» Work to be completed: Among the records below, find the line that has "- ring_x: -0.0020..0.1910"; from there, give the lines again exactly, and stop after the line that has "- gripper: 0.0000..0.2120".

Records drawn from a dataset
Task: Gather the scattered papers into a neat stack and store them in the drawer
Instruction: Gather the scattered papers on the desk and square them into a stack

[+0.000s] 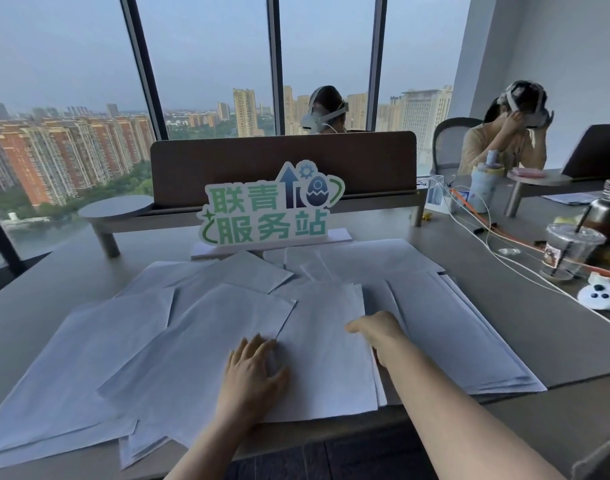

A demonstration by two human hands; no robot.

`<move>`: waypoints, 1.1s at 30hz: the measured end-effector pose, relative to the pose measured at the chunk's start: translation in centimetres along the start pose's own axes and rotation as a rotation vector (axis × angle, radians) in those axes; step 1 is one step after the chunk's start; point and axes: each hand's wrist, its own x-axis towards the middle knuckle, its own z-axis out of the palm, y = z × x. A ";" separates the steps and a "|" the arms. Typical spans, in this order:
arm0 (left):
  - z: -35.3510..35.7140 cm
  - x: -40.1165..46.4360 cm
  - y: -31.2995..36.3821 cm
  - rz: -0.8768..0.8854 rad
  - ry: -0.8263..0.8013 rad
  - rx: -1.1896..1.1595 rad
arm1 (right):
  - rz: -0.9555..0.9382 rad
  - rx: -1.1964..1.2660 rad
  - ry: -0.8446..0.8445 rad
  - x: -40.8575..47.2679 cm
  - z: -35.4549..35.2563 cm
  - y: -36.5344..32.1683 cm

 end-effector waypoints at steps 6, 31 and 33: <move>-0.2 -0.1 -0.1 -0.005 0.025 -0.045 | -0.053 -0.139 -0.021 -0.1 1.5 1.3; 1.7 0.4 2.8 0.117 -0.084 0.027 | 0.020 -0.204 0.149 2.0 -3.6 1.6; 1.7 0.4 2.8 0.114 -0.087 0.026 | 0.040 -0.128 0.121 2.0 -3.3 1.7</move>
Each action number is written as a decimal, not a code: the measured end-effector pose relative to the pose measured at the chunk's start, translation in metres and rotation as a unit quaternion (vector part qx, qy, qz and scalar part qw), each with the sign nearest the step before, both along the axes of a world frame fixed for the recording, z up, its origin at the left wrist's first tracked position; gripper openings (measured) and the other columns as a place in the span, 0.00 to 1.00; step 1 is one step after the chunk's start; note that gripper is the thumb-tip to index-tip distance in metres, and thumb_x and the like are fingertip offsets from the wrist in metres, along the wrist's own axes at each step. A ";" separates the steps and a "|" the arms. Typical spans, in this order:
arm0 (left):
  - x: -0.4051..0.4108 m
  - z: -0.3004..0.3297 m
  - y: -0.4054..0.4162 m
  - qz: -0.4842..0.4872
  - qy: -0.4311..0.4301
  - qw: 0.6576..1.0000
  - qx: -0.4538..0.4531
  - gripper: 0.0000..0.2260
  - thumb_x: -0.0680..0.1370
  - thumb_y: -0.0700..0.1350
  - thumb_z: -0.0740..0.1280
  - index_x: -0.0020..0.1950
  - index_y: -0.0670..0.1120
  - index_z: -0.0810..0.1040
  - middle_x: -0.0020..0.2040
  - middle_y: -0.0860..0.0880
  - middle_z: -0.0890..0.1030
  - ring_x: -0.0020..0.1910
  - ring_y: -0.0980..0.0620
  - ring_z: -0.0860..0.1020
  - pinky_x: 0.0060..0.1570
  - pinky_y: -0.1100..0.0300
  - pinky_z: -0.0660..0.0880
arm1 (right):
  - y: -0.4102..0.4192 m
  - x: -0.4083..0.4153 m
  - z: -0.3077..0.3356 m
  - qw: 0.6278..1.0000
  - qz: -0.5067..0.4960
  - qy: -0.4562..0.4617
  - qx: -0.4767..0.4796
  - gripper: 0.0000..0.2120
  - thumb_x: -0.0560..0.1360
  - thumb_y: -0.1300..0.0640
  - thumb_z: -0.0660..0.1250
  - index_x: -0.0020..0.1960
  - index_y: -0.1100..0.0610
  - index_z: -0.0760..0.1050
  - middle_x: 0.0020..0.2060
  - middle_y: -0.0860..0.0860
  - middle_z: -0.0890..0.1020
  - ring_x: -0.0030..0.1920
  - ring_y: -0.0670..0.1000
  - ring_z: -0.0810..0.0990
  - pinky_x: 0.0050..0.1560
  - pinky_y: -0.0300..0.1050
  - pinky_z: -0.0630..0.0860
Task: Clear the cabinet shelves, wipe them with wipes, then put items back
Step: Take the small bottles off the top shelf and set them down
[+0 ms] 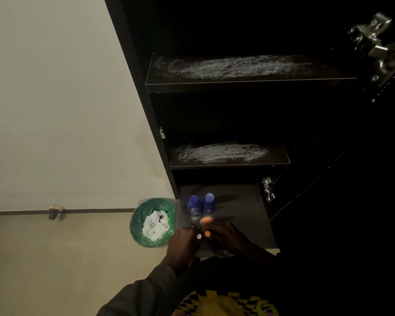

» Result of this task:
  - ring_x: -0.0020..0.1910
  - ring_y: -0.0980..0.0620
  - ring_z: -0.0860..0.1020
  - pinky_x: 0.0060..0.1570
  - pinky_y: -0.1100..0.0300
  - pinky_z: -0.0660..0.0880
arm1 (right):
  - y: -0.4102..0.4192 m
  - x: -0.4083..0.4153 m
  - z: -0.3077..0.3356 m
  - qw: 0.6278..1.0000
  - qz: -0.5067..0.4960
  - qy: -0.4562..0.4617
  - qx: -0.4767..0.4796
  - gripper: 0.0000..0.2120

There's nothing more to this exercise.